Пережитое за вчерашний вечер ясно стояло у него в сознании. Настоящее положение вещей выступило пред ним во всем своем хладнокровии и определенности.
Она себя продала.
В три часа утра он ей обещал — опьяненный, бледный, сумасшедший, каким он был, — что он проведет ее доклад в риксдаге. За вознаграждение! Спокойная, холодная, неподвижная — отдалась она ему.
Какова была первая женщина, которая открыла, что можно продавать свою благосклонность? Кто пришел к тому, что мужчина должен это покупать? Это были основатели брака и проституции. И все-таки утверждают, что Бог благословляет брак.
Он видел так ясно свое и ее унижение. Она хотела иметь триумф перед своими приятельницами, быть первой, принявшей участие в законодательстве, и для этого она продала себя. Но он хотел сорвать с нее маску. Он хотел показать ей, кто она. Он хотел ей показать, что проституция никогда не прекратит своего существования, если женщина будет иметь охоту себя продавать.
С этим намерением он оделся. Идя в столовую, он должен был остановиться и дать себе время набраться мужества для предполагаемого разговора.
Она пришла! Спокойная, улыбающаяся, торжествующая и прекраснее, чем когда-либо.
Темный огонь горел в ее глазах, и он, ожидавший ее с уничтожающими взглядами, покраснел, как новобрачный, и почувствовал себя уничтоженным. Это она была победившим обольстителем, а он был несчастным обольщенным.
Ни одного слова из придуманного им не сорвалось с его губ. Побежденный, встал он ей навстречу и поцеловал ее руку.
Она разговаривала с ним как обыкновенно, не давая почувствовать, что в их жизни настал новый момент.
Отправляясь в риксдаг с ее рукописью в руках, он внутренне возмущался собой, но мысль о будущем блаженстве его успокоила.
Вечером, когда он постучался в дверь Елены, та оказалась заперта, на другой день тоже, и так продолжалось три недели. Как собака, был он ей покорен, слушался каждого кивка головы, делал все, что она хотела, и все напрасно! Наконец им овладел гнев, и он ей все высказал.

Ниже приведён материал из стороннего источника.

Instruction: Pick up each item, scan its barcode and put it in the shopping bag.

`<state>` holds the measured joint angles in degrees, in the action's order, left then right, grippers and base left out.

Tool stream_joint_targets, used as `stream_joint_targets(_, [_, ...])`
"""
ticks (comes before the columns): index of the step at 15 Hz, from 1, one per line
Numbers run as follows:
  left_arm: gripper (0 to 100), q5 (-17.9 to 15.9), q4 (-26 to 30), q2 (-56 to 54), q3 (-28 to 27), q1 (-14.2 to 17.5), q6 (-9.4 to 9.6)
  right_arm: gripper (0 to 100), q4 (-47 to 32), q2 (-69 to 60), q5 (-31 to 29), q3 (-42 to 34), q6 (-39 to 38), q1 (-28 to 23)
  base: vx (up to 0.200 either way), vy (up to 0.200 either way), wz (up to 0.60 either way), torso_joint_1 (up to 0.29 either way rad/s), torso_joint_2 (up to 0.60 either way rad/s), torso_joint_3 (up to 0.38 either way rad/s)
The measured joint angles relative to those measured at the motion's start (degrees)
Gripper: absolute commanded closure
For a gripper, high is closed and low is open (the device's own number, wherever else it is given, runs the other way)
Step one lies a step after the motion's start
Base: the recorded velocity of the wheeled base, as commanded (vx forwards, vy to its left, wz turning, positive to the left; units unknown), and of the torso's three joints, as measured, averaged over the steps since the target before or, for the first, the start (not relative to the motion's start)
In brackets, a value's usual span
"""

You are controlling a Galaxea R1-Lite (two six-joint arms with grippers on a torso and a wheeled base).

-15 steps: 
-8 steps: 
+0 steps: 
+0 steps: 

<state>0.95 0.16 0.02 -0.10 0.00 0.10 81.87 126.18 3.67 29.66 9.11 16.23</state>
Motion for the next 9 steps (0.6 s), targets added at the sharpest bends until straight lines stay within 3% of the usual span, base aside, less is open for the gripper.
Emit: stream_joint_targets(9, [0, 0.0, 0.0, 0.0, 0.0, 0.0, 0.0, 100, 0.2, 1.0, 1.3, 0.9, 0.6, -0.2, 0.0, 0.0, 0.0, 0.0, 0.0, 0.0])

Она отвечала ему резкими словами, но, увидев, что зашла слишком далеко, так как он грозил разорвать соединяющие их узы, сдалась!
И он влачил свою цепь, он рвался из нее, но она держала его крепко.
Она быстро усвоила себе, как надо натягивать эту цепь, и, как только он угрожал разрывом, она отпускала ее.
У него не было большего желания, как видеть ее матерью, это, может быть, сделало бы ее женщиною, думал он, это пробудило бы в ней здоровую природу. Но она не делалась матерью.
Была ли это гордость или самолюбие, которое уничтожило в ней источник жизни?
Однажды она ему сообщила, что едет на несколько дней к родственникам.
Когда вечером после ее отъезда Альберт возвратился к себе в дом и нашел его пустым, им овладело чувство безграничного одиночества и тоски. Теперь ему было ясно, что все его существо полно любовью к ней.
Квартира ему показалась безнадежно пустой, как после похорон.